* Assignment *
Your job with the data below is to output exactly the lines from the one holding "A demonstration by" down to the one holding "- z: -0.5673..-0.1859 m", both included, and no others.

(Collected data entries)

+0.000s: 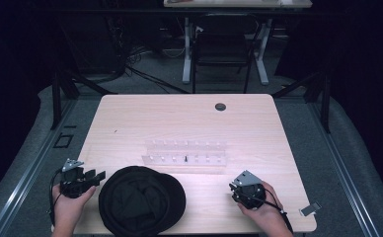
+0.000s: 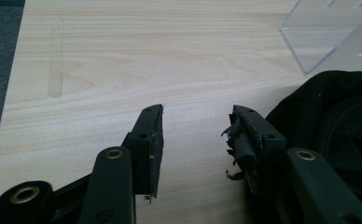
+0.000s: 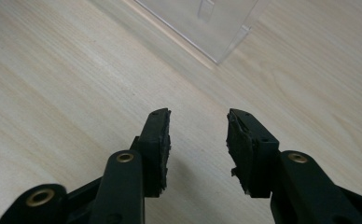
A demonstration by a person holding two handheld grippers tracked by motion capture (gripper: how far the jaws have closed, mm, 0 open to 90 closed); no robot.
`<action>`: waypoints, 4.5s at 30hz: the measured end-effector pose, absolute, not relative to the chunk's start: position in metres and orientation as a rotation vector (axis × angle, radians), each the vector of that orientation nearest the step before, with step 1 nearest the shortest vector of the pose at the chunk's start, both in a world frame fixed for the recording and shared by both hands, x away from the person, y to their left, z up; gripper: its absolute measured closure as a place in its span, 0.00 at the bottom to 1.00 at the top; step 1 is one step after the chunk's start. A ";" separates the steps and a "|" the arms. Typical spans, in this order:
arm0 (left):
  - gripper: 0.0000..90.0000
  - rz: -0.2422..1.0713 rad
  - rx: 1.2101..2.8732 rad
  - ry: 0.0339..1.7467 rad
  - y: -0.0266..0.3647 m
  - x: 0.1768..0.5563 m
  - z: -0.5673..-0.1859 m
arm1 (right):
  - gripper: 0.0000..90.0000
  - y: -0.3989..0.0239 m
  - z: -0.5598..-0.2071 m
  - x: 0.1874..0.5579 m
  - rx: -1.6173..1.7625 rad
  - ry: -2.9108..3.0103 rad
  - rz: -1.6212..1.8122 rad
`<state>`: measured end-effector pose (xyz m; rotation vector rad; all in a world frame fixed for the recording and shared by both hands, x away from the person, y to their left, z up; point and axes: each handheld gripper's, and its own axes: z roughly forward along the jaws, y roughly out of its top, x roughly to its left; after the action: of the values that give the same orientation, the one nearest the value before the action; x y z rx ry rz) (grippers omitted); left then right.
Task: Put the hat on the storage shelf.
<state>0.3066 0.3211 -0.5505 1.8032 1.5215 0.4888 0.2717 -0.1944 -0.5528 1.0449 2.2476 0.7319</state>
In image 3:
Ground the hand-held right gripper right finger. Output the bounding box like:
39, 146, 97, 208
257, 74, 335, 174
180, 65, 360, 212
226, 107, 280, 199

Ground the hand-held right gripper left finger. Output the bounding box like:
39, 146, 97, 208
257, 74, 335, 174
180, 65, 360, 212
130, 107, 172, 199

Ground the clear acrylic box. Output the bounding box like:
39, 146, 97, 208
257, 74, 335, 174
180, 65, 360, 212
133, 0, 261, 65

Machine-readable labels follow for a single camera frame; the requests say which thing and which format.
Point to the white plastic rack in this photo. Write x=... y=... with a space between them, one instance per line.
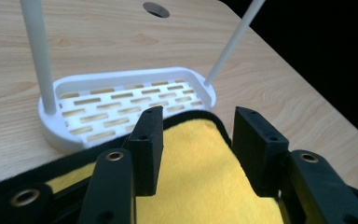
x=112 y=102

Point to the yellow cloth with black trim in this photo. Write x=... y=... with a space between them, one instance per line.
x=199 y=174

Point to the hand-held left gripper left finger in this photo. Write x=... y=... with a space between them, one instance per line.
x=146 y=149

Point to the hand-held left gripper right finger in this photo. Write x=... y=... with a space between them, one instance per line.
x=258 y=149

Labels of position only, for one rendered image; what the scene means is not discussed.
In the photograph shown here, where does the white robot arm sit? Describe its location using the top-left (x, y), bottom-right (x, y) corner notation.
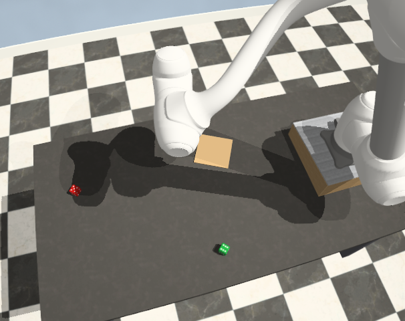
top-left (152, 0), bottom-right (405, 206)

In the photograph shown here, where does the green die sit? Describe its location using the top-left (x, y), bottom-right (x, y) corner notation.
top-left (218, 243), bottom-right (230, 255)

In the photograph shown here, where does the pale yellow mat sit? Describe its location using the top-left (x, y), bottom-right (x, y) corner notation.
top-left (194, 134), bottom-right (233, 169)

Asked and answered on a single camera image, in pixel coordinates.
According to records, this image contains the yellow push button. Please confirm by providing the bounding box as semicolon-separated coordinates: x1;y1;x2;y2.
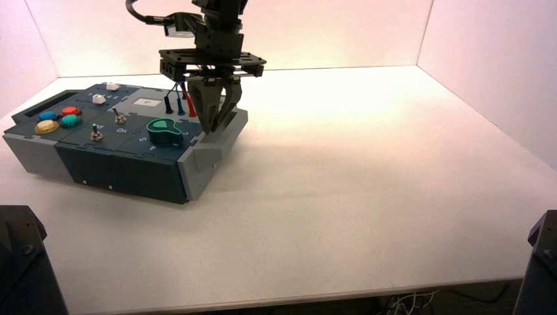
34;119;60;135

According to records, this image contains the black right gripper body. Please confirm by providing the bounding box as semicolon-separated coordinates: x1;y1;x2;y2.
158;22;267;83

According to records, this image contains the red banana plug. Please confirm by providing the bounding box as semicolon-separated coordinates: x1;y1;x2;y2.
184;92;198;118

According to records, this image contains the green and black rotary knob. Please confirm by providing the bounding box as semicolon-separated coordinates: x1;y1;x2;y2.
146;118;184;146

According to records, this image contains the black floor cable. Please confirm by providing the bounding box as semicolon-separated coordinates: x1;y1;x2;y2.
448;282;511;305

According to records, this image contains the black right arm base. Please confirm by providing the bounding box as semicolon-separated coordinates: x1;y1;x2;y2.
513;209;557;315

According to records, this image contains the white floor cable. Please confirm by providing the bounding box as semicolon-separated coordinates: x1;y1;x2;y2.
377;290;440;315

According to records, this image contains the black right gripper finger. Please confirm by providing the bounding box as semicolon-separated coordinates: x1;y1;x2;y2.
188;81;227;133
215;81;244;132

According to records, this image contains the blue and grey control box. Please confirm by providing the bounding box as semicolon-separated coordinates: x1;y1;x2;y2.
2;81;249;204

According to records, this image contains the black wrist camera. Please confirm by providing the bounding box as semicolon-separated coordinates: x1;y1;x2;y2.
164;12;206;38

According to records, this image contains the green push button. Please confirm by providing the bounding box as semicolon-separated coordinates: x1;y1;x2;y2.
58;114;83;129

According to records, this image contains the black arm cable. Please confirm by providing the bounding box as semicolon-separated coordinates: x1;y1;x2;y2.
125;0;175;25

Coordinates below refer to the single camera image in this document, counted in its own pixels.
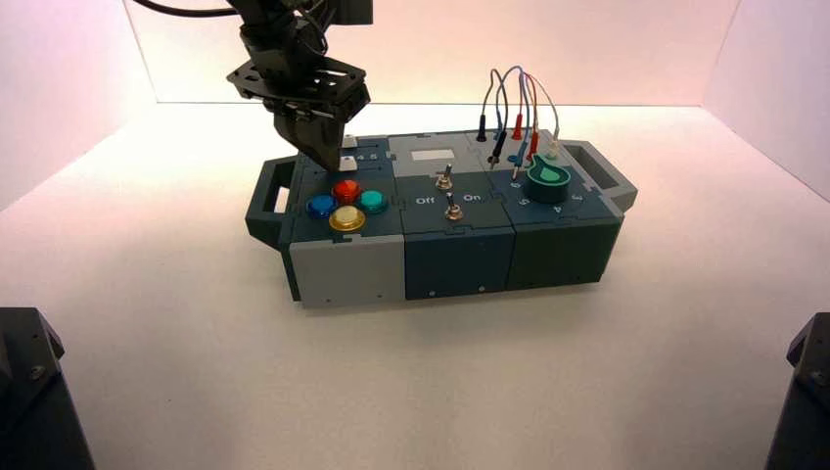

* Output of the exercise *
A demonstration by a person holding two handheld grippers tracked by motion capture (gripper: how far the jaws have closed, mm, 0 open to 90 closed); no robot.
`<action>`: waypoints, 4.5s at 30hz: the measured end-effector pose, absolute, not relative to the chunk's start: position in metres and orientation as a rotation vector (axis × angle, radians), each the vector of that orientation nearest the step before, with step 1 nearest the shortest vector of the pose at the chunk's start, both in a world frame fixed for the recording and shared by both hands, x away from the person, y to their left, z up; gripper: its absolute measured closure as a place in its span, 0.00 at the bottom to 1.00 at the top; step 1 is one step after the chunk's start. A ";" separates the steps and a "|" the arms. Typical spans, in this order:
arm0 (left):
  - gripper: 0.0000..90.0000
  - rz: -0.2422..1.0713 rad
  - rx: 1.2101..2.8732 rad
  - ry: 0.0339..1.7467 rad
  - y: -0.0266..0.3647 m
  - x: 0.1768..0.5563 m
  - z: -0.5673..-0.1859 m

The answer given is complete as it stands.